**ASSIGNMENT**: Range to output from the entries below: the line containing "task: outline the wire" through the line containing "Provide the mask of every instance of the wire.". Set it down exactly, ends included, nothing else.

*** PROVIDED RECORDS ***

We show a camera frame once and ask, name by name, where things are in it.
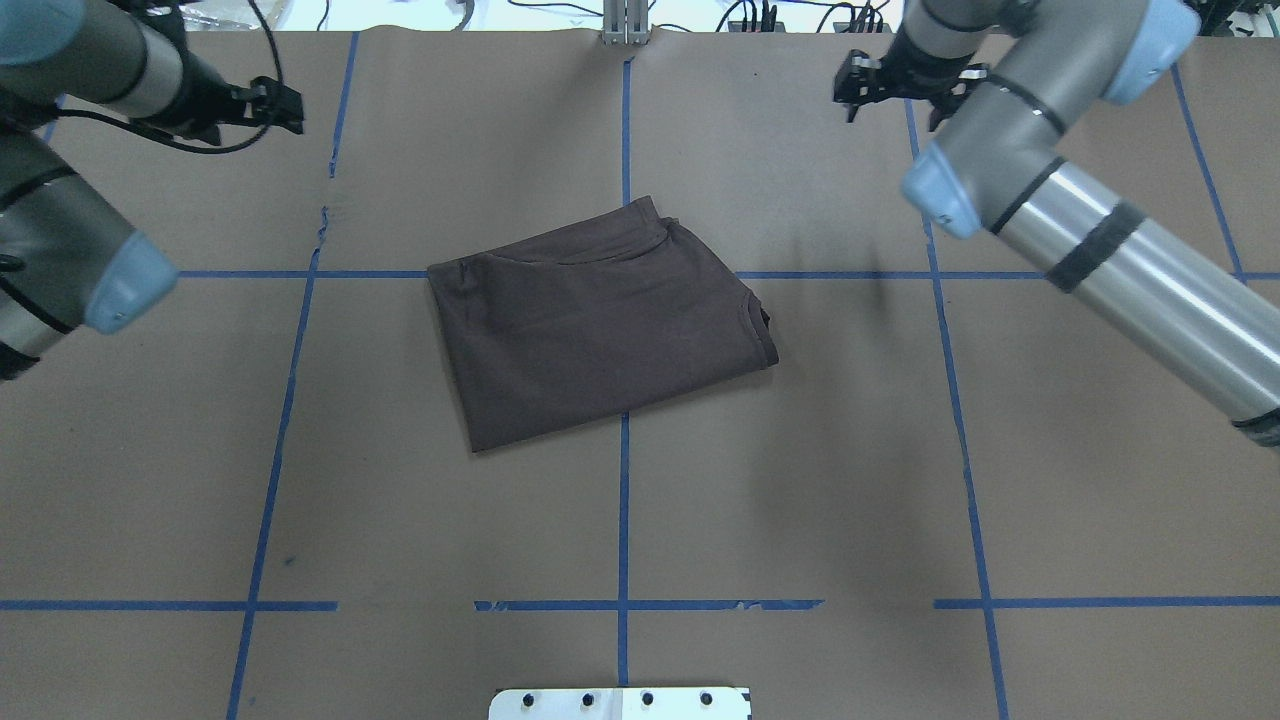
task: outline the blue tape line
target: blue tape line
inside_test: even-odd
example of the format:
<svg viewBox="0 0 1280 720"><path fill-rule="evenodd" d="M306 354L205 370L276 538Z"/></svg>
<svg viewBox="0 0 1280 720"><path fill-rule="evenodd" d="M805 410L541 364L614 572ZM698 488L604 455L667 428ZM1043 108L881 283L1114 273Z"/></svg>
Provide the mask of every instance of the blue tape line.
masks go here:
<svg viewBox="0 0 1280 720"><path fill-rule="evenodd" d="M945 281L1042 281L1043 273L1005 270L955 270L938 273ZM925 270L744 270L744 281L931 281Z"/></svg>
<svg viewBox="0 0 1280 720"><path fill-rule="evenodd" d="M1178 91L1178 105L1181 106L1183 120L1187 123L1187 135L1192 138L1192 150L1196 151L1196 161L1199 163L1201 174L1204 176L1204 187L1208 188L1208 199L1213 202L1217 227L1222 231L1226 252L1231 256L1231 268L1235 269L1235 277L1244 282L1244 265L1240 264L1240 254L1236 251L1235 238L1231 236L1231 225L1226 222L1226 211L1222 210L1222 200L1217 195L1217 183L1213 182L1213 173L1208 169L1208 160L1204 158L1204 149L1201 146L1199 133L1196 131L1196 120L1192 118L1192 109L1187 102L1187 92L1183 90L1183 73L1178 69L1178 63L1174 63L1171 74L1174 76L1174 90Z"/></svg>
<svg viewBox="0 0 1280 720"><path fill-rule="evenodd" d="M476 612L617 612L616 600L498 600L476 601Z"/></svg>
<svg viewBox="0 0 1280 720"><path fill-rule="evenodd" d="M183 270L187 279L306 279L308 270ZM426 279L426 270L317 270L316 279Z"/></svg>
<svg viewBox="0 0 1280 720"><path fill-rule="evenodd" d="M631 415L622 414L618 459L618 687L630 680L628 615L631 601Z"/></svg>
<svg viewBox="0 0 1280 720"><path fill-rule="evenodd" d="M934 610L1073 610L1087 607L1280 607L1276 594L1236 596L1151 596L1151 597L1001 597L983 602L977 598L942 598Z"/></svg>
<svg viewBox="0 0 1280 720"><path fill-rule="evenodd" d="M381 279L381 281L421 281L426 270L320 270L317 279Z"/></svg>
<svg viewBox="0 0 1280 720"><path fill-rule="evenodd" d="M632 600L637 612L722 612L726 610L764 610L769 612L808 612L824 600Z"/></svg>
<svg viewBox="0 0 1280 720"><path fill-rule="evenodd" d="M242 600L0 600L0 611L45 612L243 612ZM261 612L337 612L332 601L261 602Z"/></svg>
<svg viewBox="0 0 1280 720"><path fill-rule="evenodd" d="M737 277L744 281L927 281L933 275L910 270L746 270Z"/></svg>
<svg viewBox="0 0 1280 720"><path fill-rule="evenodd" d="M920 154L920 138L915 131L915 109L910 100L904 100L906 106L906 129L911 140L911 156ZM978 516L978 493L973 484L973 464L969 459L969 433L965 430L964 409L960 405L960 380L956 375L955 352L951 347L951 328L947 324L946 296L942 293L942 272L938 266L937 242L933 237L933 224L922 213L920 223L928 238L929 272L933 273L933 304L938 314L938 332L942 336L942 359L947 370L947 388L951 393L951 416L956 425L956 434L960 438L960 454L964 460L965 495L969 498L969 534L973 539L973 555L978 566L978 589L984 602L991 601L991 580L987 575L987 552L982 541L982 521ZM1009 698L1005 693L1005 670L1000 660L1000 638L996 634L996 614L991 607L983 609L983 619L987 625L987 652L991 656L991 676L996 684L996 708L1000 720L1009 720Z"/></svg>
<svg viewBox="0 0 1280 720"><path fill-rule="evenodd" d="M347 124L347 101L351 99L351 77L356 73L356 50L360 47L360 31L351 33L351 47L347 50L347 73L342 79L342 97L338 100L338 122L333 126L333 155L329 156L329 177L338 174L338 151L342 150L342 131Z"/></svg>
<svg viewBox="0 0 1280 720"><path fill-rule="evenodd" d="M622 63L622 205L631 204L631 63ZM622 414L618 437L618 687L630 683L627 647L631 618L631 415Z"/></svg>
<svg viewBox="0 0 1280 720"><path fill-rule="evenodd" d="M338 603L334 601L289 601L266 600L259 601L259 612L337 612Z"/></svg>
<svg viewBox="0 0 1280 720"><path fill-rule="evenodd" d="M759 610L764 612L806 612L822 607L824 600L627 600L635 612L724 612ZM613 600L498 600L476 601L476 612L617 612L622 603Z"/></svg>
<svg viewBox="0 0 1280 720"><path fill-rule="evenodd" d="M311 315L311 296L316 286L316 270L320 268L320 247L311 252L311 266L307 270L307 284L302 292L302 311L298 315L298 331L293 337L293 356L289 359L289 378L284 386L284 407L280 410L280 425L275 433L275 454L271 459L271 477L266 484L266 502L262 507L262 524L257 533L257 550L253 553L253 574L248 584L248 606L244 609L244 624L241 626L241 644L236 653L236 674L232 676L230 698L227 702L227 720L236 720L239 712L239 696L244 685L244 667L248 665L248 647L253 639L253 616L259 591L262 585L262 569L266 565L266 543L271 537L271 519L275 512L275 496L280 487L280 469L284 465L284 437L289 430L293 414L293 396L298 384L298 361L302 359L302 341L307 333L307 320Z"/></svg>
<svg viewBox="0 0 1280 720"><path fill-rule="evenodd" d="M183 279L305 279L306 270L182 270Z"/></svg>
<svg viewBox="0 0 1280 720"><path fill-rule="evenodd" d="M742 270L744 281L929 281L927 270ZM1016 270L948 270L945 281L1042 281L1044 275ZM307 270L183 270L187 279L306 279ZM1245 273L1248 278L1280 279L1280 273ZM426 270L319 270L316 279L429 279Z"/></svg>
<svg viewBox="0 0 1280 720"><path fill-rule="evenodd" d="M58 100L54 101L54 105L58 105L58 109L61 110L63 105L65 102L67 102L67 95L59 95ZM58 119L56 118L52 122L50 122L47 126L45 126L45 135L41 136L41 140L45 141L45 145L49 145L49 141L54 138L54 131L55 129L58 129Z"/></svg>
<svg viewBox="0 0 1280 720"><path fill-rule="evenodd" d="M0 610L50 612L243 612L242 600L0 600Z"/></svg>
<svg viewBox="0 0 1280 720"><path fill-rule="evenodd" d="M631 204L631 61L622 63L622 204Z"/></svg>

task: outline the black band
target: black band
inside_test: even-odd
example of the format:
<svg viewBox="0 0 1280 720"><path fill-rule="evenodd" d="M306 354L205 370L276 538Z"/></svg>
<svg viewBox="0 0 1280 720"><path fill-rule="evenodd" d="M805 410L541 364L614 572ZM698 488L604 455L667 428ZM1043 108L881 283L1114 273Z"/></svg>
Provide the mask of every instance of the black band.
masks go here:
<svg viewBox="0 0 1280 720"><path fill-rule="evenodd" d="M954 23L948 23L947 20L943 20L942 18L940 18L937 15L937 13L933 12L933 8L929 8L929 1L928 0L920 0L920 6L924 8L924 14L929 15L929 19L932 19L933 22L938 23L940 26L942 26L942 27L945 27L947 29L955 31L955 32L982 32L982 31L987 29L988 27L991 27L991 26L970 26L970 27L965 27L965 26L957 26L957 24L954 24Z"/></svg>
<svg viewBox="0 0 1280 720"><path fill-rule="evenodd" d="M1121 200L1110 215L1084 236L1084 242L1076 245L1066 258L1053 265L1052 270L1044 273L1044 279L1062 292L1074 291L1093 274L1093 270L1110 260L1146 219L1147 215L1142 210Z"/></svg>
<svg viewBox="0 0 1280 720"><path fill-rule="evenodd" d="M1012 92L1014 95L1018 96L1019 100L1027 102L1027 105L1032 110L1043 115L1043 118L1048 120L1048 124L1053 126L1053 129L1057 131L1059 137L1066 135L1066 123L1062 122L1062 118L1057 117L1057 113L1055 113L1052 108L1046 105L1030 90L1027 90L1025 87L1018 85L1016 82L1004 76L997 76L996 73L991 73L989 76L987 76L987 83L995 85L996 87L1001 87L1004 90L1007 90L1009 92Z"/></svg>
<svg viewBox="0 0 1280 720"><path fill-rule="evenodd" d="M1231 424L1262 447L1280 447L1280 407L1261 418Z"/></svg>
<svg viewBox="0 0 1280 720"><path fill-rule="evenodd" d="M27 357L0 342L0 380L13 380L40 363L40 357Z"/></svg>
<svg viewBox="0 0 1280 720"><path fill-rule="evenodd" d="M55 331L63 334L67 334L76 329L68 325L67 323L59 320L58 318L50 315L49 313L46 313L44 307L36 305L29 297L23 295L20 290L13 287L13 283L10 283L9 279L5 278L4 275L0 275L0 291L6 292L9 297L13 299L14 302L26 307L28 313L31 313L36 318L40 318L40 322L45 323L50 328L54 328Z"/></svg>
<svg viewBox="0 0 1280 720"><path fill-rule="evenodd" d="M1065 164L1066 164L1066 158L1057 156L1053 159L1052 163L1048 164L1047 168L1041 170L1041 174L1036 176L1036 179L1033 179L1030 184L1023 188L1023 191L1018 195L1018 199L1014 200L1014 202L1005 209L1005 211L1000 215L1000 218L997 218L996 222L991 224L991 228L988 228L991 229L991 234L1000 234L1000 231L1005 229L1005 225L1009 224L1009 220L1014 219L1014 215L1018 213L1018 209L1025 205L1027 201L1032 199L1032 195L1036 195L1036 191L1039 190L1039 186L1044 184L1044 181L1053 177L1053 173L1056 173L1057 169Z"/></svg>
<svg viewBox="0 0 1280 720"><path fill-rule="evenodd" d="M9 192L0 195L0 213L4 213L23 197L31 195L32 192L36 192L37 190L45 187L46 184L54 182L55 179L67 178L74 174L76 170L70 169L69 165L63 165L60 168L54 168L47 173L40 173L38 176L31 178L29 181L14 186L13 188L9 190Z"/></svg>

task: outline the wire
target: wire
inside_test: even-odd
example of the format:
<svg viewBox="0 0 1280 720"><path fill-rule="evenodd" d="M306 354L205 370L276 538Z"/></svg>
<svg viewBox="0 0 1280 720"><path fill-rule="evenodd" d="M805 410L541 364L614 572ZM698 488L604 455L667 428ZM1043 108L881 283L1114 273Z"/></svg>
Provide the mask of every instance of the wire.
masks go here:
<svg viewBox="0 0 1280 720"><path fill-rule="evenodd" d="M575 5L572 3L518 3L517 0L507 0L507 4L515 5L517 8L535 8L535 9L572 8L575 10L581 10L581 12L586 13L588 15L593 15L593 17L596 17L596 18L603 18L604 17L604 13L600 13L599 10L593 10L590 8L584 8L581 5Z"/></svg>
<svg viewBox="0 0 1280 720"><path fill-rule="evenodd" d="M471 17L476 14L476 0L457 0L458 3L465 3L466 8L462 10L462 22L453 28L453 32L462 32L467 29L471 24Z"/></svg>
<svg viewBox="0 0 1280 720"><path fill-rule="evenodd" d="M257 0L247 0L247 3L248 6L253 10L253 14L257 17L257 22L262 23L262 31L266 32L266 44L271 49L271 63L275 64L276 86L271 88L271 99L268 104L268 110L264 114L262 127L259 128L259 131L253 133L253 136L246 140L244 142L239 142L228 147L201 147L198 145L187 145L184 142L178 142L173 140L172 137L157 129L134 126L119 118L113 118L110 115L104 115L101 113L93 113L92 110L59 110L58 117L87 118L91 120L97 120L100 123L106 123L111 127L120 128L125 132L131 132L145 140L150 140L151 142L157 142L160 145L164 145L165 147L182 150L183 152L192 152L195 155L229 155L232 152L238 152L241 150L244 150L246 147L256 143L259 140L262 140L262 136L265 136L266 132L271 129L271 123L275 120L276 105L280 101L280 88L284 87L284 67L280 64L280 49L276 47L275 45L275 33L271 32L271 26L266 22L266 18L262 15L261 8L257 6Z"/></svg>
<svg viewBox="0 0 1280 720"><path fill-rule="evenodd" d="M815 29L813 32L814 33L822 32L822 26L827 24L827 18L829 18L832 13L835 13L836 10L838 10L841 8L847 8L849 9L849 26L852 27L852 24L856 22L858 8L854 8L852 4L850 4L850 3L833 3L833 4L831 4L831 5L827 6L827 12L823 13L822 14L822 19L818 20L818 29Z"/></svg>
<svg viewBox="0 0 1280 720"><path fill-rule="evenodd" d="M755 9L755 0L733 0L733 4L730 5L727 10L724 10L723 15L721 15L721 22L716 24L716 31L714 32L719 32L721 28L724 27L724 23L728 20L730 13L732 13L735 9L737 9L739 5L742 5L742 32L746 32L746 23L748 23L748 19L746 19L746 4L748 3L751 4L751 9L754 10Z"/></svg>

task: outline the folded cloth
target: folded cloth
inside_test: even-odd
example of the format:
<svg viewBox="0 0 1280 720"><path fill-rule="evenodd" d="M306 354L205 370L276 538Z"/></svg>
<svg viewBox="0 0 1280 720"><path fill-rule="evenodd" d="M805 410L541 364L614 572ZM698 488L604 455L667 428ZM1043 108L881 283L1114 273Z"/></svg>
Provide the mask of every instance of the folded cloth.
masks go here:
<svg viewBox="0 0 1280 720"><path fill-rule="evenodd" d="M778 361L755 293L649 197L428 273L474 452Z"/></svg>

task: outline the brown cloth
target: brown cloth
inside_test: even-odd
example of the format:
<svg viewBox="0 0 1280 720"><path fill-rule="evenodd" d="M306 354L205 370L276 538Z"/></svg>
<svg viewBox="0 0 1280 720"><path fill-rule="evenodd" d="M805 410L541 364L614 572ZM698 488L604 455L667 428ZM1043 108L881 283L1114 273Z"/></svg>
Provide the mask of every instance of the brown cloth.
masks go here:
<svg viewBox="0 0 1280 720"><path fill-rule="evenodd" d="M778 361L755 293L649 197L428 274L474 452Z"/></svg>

*** End of PROVIDED RECORDS ***

**YOUR RESPONSE**:
task: outline the wire
target: wire
inside_test: even-odd
example of the format:
<svg viewBox="0 0 1280 720"><path fill-rule="evenodd" d="M306 354L205 370L276 538Z"/></svg>
<svg viewBox="0 0 1280 720"><path fill-rule="evenodd" d="M805 410L541 364L614 572ZM698 488L604 455L667 428ZM1043 108L881 283L1114 273Z"/></svg>
Provide the mask of every instance of the wire.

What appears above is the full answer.